Chernobyl. Um paraíso da vida selvagem, mas um paraíso radioativo
Em 2010, duas décadas e meia depois da explosão do reator número 4 da central nuclear de Chernobyl, e da criação da zona exclusão num perímetro de 30 quilómetros em redor da central, já se tinha tornado claro que, na ausência da presença humana, os animais estavam a ocupar todo aquele território. Hoje a vida selvagem prospera ali, mas não é claro qual é o real efeito da radiação naquelas populações de animais.
Logo após o acidente, a libertação intensa de radiação ao longo de muitos dias causou danos visíveis na região. O secretismo que era a norma do regime soviético impediu que as mais de 115 mil pessoas pessoas que viviam na cidade de Prypiat e nas aldeias em redor fossem evacuadas em tempo útil - isso só aconteceu um dia depois e, mesmo assim, sem que fosse dito às pessoas o que estava a acontecer. Nem os bombeiros e os chamados "liquidadores", os que foram de imediato enviados para central sem equipamento adequado, para extinguir o incêndio no reator, e lidar com os materiais contaminados, sabiam o perigo que corriam - muitos morreram, muitos outros ficaram com problemas de saúde graves para o resto da vida.
A natureza também não escapou à tragédia. A floresta de coníferas junto à central ficou vermelha de um dia para o outro e as árvores morreram. Lá estão, ainda de pé, Chamam-lhe "a floresta vermelha", e está envolta em silêncio - ali, os pássaros não fazem poiso.
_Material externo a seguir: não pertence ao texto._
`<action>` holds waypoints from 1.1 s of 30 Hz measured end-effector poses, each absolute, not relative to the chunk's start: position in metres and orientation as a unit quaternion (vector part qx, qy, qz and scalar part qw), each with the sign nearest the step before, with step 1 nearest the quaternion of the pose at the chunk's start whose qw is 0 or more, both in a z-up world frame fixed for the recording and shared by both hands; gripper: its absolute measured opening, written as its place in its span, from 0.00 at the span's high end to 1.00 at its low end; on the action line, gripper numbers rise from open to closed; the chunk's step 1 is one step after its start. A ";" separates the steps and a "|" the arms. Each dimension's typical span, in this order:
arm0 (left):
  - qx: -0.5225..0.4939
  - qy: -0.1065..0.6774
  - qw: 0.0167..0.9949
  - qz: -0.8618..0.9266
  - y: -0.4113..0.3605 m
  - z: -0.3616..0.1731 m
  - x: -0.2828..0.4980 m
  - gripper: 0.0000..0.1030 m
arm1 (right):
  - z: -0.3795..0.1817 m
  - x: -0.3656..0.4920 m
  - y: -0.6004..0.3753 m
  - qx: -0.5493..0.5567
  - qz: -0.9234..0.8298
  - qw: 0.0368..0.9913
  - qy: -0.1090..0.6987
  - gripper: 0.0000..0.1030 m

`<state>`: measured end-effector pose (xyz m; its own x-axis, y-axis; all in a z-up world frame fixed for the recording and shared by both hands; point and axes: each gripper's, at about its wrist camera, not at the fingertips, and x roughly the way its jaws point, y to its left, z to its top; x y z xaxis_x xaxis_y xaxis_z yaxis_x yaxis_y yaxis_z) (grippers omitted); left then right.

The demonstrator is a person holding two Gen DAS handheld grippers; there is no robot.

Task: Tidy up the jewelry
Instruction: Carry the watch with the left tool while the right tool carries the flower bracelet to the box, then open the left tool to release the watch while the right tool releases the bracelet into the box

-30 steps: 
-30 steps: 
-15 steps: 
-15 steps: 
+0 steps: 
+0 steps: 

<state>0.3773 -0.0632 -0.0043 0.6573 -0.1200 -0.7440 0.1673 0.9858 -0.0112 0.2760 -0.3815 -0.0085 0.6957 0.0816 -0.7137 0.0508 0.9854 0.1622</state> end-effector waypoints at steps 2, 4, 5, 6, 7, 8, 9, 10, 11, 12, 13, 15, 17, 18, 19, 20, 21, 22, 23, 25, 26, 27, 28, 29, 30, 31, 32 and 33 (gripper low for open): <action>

Três décadas depois, no entanto, a vida selvagem voltou à região, instalou-se e prosperou, tanto mais confiante quanto não está ameaçada pela presença humana. A vida segue o seu curso.
Aparte a tendência recente dos circuitos que levam turistas ao interior da zona desabitada, para que estes possam apreciar a decadência da cidade abandonada de Prypiat (onde viviam as família dos trabalhadores da central), observar o que resta das aldeias mais próximas, onde a vegetação tomou as casas de assalto, e até ter um rápido vislumbre dos animais que repovoaram a região, quando eles se deixam ver, ninguém reside na zona de exclusão.
Hoje, todo aquele vasto território é dos linces e dos bufos-reais, das garças-brancas, dos cisnes, dos ursos, dos bisontes e dos alces, dos cavalos selvagens e dos lobos. Estes, sem o seu predador natural, formaram matilhas. A cadeia alimentar restabeleceu-se e a natureza reconquistou o seu ritmo normal, mesmo se os solos e a vegetação, que também floresceu, estão contaminados.
Biólogos que têm estudado nos últimos anos este fenómeno da renaturalização da zona desconhecem, porém, o real estado de saúde destes animais.
É verdade que as populações das diferentes espécies mantêm números altos, mas os biólogos desconhecem o verdadeiro impacto nos animais da taxa de mutações genéticas, que é duas a dez vezes mais alta em algumas das espécies de pássaros e mamíferos, em relação às suas congéneres noutras partes do mundo.
"Vemos efeitos negativos da radiação nos diferentes organismos", desde os insetos aos mamíferos, explicou à Wired Anders Møller, ecologista e investigador da Universidade de Paris, que tem avaliado nos últimos anos a vida selvagem naquela zona. Mas falta uma visão global do problema, sublinha o biólogo. "Estas populações são, ou não, compostas por indivíduos saudáveis? Os animais têm, ou não, doenças e malformações com impacto na sua saúde?", questiona-se. Os estudos realizados ainda não permitiram dar uma resposta conclusiva a estas questões, sublinha.
J. Beasley, um biólogo da Universidade da Georgia, nos Estados Unidos, de uma equipa internacional que fez uma investigação em 2015 sobre a questão, é da opinião que, qualquer que seja o impacto da radiação na saúde destes animais, isso não se repercute de forma negativa nas populações das diferentes espécies. E explica porquê: as contagens feitas pela sua equipa mostram que os números são idênticos aos de outras populações congéneres, noutras regiões sem o problema da radiação.
"A maioria dos animais", diz J. Beasley, "morrem durante os primeiros meses de vida, e "os que atingem a idade adulta nunca vivem muitos anos", sendo que "o cancro é muitas vezes uma doença que ocorre em idades mais tardias". No entanto, isso não parece repercutir-se na dimensão populacional.